Fuel, Air & Spark
The purpose of any internal-combustion engine is to take the chemical energy stored in the fuel and transform it into kinetic energy at the engine’s flywheel through combustion. To ensure that there’s enough fuel to meet the power demands, an external electric Weldon 2345-A fuel pump was chosen to deliver the VP Racing C16 to the six RC Engineering 1,200 cc/min injectors. To provide the air for the power equation, a pair of Turbonetics T04E/T3-hybrid turbochargers take center stage. Each turbo is mounted on a custom Hytech stainless-steel turbo manifold that incorporates a Burns Stainless 3-to-1 merge collector. When the turbos push enough air to pressurize the intake manifold to its desired boost level of 32 psi, a pair of TiAL Sport 38mm wastegates divert exhaust gasses from the turbines to the custom Hytech exhaust system that features Burns Stainless mufflers. With massive amounts of fuel and air being crammed into the cylinders, the resulting high cylinder pressures make it more difficult to fire off a proper spark. Fortunately, a MoTeC CDI-8 ignition system feeding a half-dozen Mercury Marine coils has little trouble generating a spark at the NGK Racing Plugs. This spark is perfectly timed thanks to the engine management handled by the MoTeC M48 Pro.
Keeping it Cool
Mid-engine configurations offer challenges for proper cooling, especially at high horsepower levels. Understanding this challenge, Danny invested in every engine cooling system on the vehicle. The engine’s coolant is now pushed by a Meziere electric pump that feeds a Fluidyne 3-row aluminum radiator. Boosted charge air is chilled by a pair of Laminova 4-row intercoolers that are part of the liquid-to-air system. As for the engine oil cooling, dual Mocal 25-row coolers work with a Mocal Oilstat to ensure that oil temps are fast to reach operating temps. Adding an extra degree of safety, a 3-quart Accusump provides oil pressure whenever the hard cornering sloshes the engine oil away from the pickup in the pan.

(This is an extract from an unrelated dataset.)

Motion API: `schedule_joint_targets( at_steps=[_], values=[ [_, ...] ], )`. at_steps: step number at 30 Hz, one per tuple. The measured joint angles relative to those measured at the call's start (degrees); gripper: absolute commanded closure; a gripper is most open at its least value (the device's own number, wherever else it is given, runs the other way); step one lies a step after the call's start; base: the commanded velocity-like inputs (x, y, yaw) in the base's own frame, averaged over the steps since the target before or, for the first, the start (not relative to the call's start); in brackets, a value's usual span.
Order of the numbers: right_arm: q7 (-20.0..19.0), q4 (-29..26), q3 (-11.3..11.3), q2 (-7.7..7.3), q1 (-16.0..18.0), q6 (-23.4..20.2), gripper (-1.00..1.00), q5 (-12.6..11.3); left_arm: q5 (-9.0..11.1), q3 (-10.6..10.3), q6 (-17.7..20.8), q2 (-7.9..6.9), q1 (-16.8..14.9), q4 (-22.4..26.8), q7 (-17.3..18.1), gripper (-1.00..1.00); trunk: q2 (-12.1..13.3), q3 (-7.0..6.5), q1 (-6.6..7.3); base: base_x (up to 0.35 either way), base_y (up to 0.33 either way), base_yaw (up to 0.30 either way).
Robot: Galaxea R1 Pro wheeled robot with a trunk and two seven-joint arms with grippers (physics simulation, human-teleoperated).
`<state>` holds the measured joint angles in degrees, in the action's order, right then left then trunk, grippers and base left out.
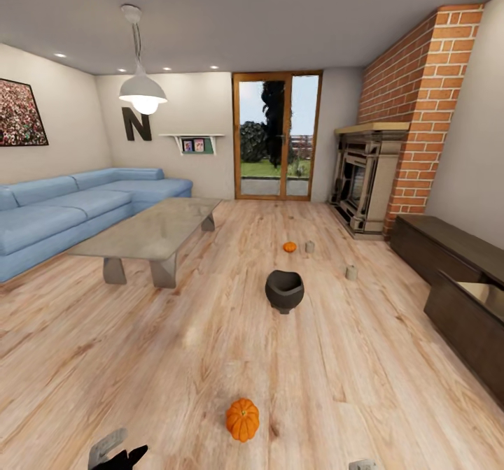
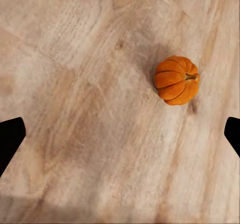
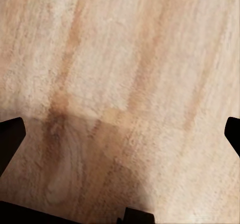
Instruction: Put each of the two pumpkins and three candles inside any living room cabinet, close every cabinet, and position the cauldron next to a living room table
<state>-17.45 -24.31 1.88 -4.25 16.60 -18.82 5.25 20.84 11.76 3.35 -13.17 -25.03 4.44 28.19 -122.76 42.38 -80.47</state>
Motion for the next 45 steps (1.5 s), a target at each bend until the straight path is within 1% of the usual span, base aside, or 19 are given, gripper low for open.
schedule_joint_targets(
  at_steps=[4,9,14,16,17,19,23,24,25,26,29,31,35,38,42,45],
  values=[
    [0.3,-0.1,-0.1,-0.13,0.0,0.0,-1.0,-0.1,-0.1,-0.3,0.0,-0.3,0.0,0.1,-0.1,-1.0,0.0,0.09,0.01,0.113,0.291,0.0],
    [0.3,-0.2,-1.0,-0.19,0.0,-0.1,-1.0,-0.1,-0.2,-0.6,0.0,-0.48,0.0,1.1,-0.1,-1.0,0.0,0.51,0.01,0.134,0.251,-0.042],
    [0.4,-0.3,-2.2,-0.22,0.1,-0.1,-1.0,-0.1,-0.2,-0.8,0.1,-0.53,0.0,2.0,-0.1,-1.0,0.0,0.86,-0.01,0.035,0.063,-0.088],
    [0.4,-0.3,-2.4,-0.22,0.1,-0.1,-1.0,-0.3,-0.9,-0.9,0.1,-0.67,0.0,2.2,-0.5,-1.0,0.0,0.89,-0.01,0.004,0.006,-0.012],
    [0.4,-0.3,-2.5,-0.22,0.1,-0.1,-1.0,-0.7,-1.0,-0.9,0.1,-0.72,0.0,2.2,-1.1,-1.0,0.0,0.89,-0.01,0.002,0.003,-0.006],
    [0.3,-0.4,-2.5,-0.22,0.1,0.0,-1.0,-2.2,-1.2,-0.9,0.1,-0.76,0.0,2.3,-2.3,-1.0,0.0,0.9,-0.01,0.001,0.002,-0.003],
    [0.3,-0.4,-2.5,-0.22,0.1,-0.1,-1.0,-4.3,-1.3,-0.9,0.1,-0.8,0.0,2.7,-3.0,-1.0,0.0,0.9,-0.01,0.0,0.001,-0.001],
    [0.4,-0.4,-2.5,-0.22,0.1,-0.2,-1.0,-4.7,-1.3,-0.8,0.2,-0.8,0.0,3.3,-3.1,-1.0,0.0,0.9,-0.01,0.0,0.0,0.0],
    [0.5,-0.3,-2.5,-0.22,0.2,-0.3,-1.0,-5.2,-1.4,-0.8,0.3,-0.76,0.0,5.0,-3.1,-1.0,0.0,0.92,-0.01,0.0,0.0,0.0],
    [2.3,0.0,-2.5,-0.18,0.5,-0.3,-1.0,-5.4,-1.6,-0.7,0.4,-0.77,0.0,6.6,-3.0,-1.0,0.0,0.99,-0.01,0.0,0.0,0.0],
    [4.0,0.1,-2.5,-0.05,1.0,-0.3,-1.0,-5.5,-1.8,-0.6,0.6,-0.79,0.0,7.9,-2.9,-1.0,0.0,1.24,-0.01,0.0,0.0,0.0],
    [4.3,0.1,-2.5,0.08,1.7,-0.3,-1.0,-5.6,-1.8,-0.6,1.0,-0.78,0.0,8.8,-2.8,-1.0,0.0,1.41,-0.01,0.0,0.0,0.0],
    [4.8,0.2,-2.5,0.72,3.9,-0.5,-1.0,-5.5,-1.8,-0.7,5.1,-0.72,0.0,12.9,-2.9,-1.0,0.0,1.77,-0.01,0.0,0.0,0.0],
    [4.9,0.3,-2.5,0.89,4.9,-0.7,-1.0,-5.5,-1.8,-0.8,7.1,-0.67,0.0,15.5,-2.9,-1.0,0.0,2.04,-0.01,0.0,0.0,0.0],
    [4.9,0.3,-2.5,1.14,6.3,-0.8,-1.0,-5.5,-1.8,-0.8,8.2,-0.58,0.0,18.7,-2.9,-1.0,0.0,2.41,-0.01,0.0,0.0,0.0],
    [4.9,0.4,-2.5,1.7,7.5,-0.9,-1.0,-5.6,-1.8,-0.7,8.7,-0.47,0.0,21.4,-3.0,-1.0,0.0,2.68,-0.01,0.0,0.0,0.0]
  ],
)
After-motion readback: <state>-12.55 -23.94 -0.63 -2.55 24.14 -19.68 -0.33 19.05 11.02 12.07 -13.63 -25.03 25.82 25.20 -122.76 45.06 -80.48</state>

Having the punch of 1,000 horsepower is great, but it won’t get you far on a road course without a capable suspension. A complete Penske 3-way adjustable coil-over system is in charge of keeping the tires in contact with the pavement. To optimize the contact angles, a regiment of Comptech suspension links were employed along with Comptech sway bars. Up front, 225/40ZR18 Yokohama Advan Neova AD07s provide the contact patch for steering while 295/30ZR18s provide the driving patch in the rear. The tires attach to the vehicle by way of 18-inch Speedline Ferrari Challenge Magnesium rims. The staggered configuration uses 8-inch wide rims up front with 10-inch wide rims at the rear. Since the wheels are manufactured from magnesium, they weigh about 30-percent less than aluminum wheels.
Stopping & Chopping
Being able to stop later than the competition is a key to quicker lap times on the track. Stopping quicker requires a capable braking system with massive amounts of brake pad area. Up front, a set of 8-piston Brembo GTR Monoblock calipers put the squeeze on the Brembo pads. These pads scrub on Cooltech MMC brake rotors to turn speed into heat. MMC or Metal-Matrix-Composite rotors provide a substantial weight savings over conventional rotors. This weight savings comes in the unsprung weight and rotational-mass departments. The same departments addressed by lighter wheels are tires. By reducing unsprung weight and rotational inertia, steering input and turn-in is improved while braking also benefits. As for chopping the air, this NSX employs an aluminum-honeycomb splitter in the front and an aluminum-honeycomb diffuser in the rear. An APR Performance GTC-500 carbon-fiber GT wing allows for tuning of the high speed downforce at the rear.
Rise from Adversity
Becoming involved with a crooked tuner that hold a car hostage is enough for most people to give up on owning a “built” vehicle. Fortunately, this setback wasn’t enough to quell Danny’s desire to own a killer street NSX. In fact, this initial bad experience may be part of the reason that Danny decided to go overkill from that point forward. After all, we should consider that this NSX would only be putting out 60 percent of its current power had the first tuner done his job. Perseverance and persistence, along with finding the right parts and tuning shop led to success. While it’s real easy to call it quits when things don’t go right, this NSX is proof that sometimes it pays to never give up.